*Problem requirements*. Make an exact copy of the lines starting at the top of the listing below and ending at the line that contains "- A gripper", inclusive.

*Supplied records*.
[Start of Attachment]
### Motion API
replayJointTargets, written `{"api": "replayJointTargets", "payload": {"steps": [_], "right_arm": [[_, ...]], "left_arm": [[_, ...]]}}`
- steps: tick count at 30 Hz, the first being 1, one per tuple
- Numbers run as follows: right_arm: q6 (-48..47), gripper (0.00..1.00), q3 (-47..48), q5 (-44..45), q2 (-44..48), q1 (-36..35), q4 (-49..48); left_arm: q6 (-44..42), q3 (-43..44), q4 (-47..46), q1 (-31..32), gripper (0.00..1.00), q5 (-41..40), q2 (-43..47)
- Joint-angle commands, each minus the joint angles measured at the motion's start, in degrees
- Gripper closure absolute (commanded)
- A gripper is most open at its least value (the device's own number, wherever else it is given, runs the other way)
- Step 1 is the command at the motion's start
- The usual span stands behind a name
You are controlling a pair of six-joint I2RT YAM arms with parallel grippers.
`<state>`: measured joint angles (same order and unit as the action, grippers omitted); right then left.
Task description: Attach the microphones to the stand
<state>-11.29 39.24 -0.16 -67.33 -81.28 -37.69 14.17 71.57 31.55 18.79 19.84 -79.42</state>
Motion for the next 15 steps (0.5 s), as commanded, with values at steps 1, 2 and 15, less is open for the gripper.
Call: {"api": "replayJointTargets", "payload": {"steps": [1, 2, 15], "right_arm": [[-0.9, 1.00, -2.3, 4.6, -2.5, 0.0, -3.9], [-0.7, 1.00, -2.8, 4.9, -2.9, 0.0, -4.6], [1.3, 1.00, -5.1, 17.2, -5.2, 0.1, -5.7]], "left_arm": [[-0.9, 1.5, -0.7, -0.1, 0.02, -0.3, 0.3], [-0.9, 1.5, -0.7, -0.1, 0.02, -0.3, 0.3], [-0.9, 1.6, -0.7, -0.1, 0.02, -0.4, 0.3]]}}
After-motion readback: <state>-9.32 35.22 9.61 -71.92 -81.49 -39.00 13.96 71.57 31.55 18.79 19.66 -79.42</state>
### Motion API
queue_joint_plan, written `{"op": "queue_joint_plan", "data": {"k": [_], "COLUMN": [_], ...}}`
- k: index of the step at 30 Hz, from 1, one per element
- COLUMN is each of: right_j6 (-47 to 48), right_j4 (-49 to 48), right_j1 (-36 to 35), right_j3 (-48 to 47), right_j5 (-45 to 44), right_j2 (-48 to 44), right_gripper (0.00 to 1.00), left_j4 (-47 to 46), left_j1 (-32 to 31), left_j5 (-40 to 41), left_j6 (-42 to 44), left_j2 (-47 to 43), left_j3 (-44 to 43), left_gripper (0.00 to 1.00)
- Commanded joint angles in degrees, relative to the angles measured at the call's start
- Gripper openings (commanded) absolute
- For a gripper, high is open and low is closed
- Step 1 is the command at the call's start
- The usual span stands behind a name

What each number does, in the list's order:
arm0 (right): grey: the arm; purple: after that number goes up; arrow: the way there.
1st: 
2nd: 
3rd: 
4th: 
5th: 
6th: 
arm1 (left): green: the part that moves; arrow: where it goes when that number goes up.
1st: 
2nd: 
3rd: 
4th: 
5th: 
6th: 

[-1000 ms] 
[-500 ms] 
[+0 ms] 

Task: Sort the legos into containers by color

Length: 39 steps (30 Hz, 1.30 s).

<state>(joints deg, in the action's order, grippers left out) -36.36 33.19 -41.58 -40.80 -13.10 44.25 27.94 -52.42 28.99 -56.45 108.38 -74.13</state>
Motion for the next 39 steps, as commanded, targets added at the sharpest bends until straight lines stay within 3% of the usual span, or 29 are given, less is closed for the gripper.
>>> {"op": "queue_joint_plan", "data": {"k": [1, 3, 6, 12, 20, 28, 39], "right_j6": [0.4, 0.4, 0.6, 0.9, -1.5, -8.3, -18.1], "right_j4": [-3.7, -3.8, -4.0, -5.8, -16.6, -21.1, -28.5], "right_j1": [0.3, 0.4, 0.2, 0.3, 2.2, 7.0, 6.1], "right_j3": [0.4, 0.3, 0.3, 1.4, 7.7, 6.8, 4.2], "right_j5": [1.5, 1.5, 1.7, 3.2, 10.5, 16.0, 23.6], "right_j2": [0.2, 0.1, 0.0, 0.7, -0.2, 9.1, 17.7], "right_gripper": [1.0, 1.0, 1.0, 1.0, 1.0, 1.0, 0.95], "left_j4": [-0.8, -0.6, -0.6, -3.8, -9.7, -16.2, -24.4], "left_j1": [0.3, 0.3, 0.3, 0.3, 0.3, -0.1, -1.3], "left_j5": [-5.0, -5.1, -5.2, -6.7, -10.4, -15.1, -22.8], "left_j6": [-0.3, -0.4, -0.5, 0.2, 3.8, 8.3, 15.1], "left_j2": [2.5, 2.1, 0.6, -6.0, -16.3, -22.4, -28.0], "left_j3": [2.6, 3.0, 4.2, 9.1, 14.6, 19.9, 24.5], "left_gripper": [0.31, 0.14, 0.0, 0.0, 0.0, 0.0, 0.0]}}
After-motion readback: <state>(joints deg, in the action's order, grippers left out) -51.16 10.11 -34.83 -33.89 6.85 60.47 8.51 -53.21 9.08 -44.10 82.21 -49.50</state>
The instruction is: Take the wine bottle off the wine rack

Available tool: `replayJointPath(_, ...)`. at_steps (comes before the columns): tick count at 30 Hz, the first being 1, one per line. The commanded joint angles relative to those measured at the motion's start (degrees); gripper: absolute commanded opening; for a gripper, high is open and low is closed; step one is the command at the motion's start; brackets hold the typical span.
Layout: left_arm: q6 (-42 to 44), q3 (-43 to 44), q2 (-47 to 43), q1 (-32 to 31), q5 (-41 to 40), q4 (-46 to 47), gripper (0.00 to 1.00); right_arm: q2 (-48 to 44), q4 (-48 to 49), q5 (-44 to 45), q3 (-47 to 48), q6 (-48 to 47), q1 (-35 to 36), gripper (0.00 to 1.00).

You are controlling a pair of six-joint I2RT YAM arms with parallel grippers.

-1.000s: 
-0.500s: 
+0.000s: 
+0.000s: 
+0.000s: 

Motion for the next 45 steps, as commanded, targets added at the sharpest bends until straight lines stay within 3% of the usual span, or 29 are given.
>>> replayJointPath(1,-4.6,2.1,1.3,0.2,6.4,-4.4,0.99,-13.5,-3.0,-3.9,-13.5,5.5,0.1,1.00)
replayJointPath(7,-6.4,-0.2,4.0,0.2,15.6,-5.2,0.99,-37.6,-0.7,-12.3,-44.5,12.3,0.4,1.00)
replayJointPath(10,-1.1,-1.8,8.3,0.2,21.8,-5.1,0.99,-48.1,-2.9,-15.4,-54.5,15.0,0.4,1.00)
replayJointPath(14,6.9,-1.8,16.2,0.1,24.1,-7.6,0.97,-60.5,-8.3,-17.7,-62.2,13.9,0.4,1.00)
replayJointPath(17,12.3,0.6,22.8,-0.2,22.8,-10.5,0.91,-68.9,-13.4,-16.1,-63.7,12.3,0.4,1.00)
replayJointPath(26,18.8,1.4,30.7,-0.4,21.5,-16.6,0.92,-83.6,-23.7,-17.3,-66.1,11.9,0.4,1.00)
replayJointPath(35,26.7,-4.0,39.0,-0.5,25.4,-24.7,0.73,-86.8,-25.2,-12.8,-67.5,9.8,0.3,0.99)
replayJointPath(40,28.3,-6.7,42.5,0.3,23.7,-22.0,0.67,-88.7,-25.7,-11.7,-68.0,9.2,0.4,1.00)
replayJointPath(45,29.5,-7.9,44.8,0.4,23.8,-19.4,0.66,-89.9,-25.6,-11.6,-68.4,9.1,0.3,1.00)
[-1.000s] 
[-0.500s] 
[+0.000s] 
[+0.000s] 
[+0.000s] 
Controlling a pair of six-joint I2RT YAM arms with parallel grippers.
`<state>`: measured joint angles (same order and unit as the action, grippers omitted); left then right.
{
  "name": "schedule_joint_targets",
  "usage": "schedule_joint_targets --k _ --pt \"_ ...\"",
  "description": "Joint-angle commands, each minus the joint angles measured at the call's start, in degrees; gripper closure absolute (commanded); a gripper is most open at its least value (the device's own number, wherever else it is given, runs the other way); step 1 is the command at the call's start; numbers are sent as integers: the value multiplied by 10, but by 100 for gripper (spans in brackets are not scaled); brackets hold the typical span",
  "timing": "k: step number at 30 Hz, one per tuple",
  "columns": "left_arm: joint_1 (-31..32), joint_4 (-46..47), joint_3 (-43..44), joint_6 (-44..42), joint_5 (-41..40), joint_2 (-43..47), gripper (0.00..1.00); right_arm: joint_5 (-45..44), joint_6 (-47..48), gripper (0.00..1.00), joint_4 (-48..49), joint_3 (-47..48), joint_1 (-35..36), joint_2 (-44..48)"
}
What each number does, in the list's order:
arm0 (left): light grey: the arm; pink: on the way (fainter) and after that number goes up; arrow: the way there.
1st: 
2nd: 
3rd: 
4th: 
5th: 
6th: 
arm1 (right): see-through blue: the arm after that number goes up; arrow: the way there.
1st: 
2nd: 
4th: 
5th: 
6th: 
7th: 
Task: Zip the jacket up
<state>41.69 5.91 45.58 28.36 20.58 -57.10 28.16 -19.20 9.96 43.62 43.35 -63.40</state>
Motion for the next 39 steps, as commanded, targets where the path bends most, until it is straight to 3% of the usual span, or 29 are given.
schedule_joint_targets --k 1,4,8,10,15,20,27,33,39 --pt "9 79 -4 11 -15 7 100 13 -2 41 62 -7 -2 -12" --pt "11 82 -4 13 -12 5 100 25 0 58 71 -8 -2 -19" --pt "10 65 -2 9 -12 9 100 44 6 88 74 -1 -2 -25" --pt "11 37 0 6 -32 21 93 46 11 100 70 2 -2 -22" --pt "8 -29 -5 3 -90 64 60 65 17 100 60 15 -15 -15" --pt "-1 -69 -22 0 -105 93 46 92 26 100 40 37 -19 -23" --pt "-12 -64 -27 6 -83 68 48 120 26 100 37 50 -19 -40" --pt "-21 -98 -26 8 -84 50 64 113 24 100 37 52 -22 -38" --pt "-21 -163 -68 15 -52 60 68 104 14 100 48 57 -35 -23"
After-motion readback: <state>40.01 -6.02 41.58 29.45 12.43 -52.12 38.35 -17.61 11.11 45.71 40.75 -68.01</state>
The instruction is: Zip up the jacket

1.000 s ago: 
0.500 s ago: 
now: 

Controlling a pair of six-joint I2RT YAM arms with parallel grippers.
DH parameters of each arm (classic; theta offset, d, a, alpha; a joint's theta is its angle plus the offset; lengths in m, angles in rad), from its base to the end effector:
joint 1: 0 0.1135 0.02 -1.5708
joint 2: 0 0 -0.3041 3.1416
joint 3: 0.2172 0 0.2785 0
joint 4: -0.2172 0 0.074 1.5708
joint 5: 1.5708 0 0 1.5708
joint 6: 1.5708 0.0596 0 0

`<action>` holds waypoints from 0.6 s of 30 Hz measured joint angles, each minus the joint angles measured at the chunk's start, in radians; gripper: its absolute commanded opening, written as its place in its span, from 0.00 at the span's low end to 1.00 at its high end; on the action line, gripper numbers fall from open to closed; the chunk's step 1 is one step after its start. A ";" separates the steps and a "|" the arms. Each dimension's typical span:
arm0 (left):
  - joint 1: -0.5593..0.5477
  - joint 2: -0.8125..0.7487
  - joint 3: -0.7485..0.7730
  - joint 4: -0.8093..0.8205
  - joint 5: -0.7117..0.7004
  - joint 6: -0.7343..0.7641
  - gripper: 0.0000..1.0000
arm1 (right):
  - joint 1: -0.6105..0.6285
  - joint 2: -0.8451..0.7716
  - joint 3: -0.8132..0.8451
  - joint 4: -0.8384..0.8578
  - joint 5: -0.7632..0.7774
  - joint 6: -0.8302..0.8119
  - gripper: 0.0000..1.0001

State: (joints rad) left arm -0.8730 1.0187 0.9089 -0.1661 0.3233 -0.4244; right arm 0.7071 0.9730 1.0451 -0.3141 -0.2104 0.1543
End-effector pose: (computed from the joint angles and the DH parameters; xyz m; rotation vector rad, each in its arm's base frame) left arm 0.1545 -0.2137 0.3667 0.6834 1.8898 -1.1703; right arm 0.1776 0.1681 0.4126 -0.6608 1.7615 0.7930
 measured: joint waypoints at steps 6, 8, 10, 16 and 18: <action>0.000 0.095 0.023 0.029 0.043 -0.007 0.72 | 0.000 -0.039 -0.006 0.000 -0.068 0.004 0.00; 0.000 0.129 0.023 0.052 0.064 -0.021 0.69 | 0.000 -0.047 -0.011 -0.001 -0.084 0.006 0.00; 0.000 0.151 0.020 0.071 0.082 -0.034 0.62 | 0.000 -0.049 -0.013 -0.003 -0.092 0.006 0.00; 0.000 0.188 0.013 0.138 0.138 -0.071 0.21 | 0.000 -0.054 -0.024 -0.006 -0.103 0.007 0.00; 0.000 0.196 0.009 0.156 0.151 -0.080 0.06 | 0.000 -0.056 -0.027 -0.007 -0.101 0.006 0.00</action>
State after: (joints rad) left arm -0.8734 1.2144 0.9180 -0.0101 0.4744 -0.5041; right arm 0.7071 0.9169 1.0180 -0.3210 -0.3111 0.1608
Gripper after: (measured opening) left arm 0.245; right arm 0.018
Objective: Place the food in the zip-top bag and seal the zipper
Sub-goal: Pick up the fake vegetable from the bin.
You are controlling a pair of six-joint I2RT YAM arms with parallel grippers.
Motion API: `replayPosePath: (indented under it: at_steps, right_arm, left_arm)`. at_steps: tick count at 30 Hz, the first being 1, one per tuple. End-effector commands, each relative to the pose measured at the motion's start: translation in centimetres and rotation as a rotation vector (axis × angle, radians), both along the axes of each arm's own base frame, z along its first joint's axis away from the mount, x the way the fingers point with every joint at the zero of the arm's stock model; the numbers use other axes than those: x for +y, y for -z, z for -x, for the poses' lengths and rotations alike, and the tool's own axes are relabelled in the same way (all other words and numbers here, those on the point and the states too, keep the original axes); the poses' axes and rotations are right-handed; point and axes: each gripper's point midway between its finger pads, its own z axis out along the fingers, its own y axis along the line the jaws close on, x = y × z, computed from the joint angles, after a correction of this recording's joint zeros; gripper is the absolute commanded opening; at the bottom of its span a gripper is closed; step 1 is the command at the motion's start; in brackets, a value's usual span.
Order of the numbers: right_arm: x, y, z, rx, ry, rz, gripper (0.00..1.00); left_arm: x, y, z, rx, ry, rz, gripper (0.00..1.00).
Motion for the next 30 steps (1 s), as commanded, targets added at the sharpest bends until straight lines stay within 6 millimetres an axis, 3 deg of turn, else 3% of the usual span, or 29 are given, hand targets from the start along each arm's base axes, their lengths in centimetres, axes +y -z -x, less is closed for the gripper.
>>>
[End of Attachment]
*Solution to this exercise*.
### Motion API
replayJointTargets, written `{"api": "replayJointTargets", "payload": {"steps": [_], "right_arm": [[_, ...]], "left_arm": [[_, ...]]}}`
- steps: tick count at 30 Hz, the first being 1, one per tuple
- Numbers run as follows: right_arm: q6 (-48..47), gripper (0.00..1.00), q3 (-47..48), q5 (-44..45), q2 (-44..48), q1 (-36..35), q4 (-49..48); left_arm: q6 (-44..42), q3 (-43..44), q4 (-47..46), q1 (-31..32), gripper (0.00..1.00), q5 (-41..40), q2 (-43..47)
- Joint-angle commands, each minus the joint angles measured at the motion's start, in degrees
- Gripper closure absolute (commanded)
- A gripper is most open at its least value (the device's own number, wherever else it is given, runs the other way)

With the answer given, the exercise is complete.